Mr Potter declined to comment at all on the BCC and Committee comments, but it is understood BPC feels the same way, believing they are talking – at the moment – about how to divide zero. And 50 per cent of zero is the same as 25 per cent.
Earlier this week, though, Mr Potter said BPC had “become more confident” in recent months over its chances of discovering commercial quantities of oil in Bahamian waters.
Acknowledging that there was “no guarantees in life”, Mr Potter told Tribune Business that BPC believes its prospects of striking commercial quantities of oil in Bahamian waters was high - at least when compared to industry averages.
The 2011 Competent Persons Report, produced independently of BPC, placed the prospects of success in the Bahamas at about 20 per cent.
“People will look at one-fifth and say that is not very good, but for somewhere that hasn’t got commercial hydrocarbons [before], that’s pretty darn good,” Mr Potter told Tribune Business.
This newspaper understands that the oil industry normally puts its chances of discovering commercially viable quantities in areas where there is no history at between 5-10 per cent, so the Bahamas’ success prospects appear to be double the norm.
Referring to BPC’s prospects of success as “technical risks” (not environmental risks), Mr Potter added: “Have we become more confident about the outstanding technical risk? Yes, I’d say we’ve become more confident.
“From the 3D, you don’t spend $35 million and not expect to get something from it. The risks have come down from our perspective. From our assessment of the technical risks, we’re very confident of the technical work we’ve done, and have only improved on the initial work done on the 3D.”
Comments
tinytim says...
Your risks have come down because it is the Bahamian people who are taking the risks, with their future, with their environment, for generations to come.

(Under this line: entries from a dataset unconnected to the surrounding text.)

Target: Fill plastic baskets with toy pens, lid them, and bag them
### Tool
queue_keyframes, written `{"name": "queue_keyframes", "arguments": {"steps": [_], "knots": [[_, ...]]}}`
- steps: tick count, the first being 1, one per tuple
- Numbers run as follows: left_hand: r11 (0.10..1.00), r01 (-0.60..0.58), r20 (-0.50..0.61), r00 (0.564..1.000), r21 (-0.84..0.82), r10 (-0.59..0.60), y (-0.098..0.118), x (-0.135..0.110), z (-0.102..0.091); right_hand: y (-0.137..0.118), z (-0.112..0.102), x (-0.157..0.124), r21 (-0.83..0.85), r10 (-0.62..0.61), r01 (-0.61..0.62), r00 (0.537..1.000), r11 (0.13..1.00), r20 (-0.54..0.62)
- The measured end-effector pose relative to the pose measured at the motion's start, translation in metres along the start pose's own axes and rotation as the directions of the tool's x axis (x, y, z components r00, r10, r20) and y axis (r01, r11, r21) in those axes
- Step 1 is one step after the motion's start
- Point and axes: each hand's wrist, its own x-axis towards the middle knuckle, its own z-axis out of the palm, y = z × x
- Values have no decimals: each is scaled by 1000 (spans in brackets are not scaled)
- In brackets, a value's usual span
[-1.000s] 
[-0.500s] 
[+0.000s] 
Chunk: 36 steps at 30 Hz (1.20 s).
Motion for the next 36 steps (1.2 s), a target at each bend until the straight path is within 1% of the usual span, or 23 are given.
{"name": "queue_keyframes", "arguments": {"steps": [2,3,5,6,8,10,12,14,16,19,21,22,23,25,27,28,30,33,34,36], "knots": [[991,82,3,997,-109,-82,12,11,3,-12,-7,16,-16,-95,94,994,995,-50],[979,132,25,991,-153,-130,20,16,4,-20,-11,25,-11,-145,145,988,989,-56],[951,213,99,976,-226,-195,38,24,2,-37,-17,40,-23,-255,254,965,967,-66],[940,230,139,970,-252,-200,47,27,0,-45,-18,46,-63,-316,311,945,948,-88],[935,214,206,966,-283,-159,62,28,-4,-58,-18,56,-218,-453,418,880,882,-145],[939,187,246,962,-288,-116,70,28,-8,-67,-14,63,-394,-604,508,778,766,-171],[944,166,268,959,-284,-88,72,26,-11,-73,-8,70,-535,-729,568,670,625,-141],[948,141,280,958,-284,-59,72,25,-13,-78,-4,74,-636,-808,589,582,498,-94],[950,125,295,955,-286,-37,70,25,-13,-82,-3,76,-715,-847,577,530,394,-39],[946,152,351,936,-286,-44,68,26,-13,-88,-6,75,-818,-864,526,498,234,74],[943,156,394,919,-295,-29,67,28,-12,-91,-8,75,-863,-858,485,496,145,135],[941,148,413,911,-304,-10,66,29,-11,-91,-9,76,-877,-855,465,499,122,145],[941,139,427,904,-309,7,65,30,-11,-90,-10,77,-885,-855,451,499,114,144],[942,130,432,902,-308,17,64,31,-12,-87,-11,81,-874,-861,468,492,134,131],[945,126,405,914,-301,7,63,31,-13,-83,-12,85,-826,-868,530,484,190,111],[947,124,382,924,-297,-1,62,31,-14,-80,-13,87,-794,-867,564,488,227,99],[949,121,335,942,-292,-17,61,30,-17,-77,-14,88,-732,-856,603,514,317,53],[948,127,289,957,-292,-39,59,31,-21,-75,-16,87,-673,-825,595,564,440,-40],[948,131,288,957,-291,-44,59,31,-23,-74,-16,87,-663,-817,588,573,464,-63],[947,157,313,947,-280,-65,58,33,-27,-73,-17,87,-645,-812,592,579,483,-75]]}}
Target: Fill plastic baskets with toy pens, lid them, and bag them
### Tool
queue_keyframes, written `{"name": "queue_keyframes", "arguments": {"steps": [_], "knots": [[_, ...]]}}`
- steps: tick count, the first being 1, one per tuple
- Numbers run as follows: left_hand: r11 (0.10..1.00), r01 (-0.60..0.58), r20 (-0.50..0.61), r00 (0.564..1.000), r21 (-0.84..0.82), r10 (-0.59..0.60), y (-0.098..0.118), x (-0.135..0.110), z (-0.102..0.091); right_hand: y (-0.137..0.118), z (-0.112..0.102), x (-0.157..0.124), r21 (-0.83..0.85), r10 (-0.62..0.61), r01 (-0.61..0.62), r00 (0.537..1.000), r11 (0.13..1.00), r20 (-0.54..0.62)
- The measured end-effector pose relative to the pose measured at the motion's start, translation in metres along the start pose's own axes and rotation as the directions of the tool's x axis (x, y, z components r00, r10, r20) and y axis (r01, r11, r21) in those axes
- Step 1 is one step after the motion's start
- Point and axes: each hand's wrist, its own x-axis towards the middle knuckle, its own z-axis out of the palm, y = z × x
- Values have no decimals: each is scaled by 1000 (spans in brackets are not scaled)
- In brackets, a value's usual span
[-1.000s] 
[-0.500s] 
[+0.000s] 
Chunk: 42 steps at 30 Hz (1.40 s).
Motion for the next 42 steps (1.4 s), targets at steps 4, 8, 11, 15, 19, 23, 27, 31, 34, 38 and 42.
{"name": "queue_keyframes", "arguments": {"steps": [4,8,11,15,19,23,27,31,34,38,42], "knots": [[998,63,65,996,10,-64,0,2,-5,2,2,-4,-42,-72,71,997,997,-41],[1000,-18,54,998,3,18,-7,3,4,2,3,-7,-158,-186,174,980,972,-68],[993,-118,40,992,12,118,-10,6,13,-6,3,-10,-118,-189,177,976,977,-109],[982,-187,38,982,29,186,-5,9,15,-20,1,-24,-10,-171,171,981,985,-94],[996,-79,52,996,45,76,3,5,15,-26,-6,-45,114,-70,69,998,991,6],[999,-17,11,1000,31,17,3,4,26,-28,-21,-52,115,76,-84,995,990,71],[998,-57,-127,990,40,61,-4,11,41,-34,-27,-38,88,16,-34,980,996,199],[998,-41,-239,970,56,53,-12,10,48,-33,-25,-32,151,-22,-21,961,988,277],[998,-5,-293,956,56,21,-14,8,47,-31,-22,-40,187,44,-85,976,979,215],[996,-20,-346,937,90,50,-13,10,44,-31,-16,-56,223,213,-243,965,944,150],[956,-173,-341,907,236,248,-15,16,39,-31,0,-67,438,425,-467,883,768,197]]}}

Yet more spin from BPC..
Ask yourselves, are BPC here for us or themselves.. the answer is obvious. If it all ends in disaster they will just go home, never mind, next please..

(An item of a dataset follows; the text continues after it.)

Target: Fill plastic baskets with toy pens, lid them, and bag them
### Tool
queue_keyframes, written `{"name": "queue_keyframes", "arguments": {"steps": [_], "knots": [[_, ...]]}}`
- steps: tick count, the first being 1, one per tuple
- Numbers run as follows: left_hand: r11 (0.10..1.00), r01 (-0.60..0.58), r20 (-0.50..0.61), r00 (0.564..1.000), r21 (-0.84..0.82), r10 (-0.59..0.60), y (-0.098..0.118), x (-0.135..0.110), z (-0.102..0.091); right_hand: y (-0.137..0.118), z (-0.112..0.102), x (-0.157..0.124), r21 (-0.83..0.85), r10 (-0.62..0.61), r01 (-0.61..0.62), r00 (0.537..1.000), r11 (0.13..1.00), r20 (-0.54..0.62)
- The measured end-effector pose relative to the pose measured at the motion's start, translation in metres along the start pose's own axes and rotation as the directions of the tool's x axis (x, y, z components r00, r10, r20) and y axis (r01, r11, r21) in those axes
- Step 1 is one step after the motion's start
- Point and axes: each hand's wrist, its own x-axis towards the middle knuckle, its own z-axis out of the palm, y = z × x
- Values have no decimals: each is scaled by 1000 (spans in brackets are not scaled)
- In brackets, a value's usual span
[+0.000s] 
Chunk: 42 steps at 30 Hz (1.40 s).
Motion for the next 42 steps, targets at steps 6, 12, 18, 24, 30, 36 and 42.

Posted 22 March 2013, 10:34 a.m. Suggest removal
Philosopher_King says...
If true a 50/50 split on revenues would be acceptable to me only if we're not footing the bill for anything over than oversight and regulation. If you firmly believe Bahamians can achieve real factors of wealth and tax streams to support a growing underclass and shrinking middle class by simply staying the course with an outdated economic model consisting of a dying banking industry and diminishing returns from low paying jobs in tourism then by all means let's pass on oil as a potential windfall to grow and develop our sovereign wealth. Don't kid yourselves BPC is just like all other foreign direct investment that come to our shores they're only here to make money for themselves and their investors. We need to decide if we want to standby and watch Cuba to beat us to the punch. For once they set up their oil rigs off our coast and exposes us to the same risk of contamination as if we did it ourselves, but they only caveat in that scenario will be we won’t be getting any of their proceeds from those wells.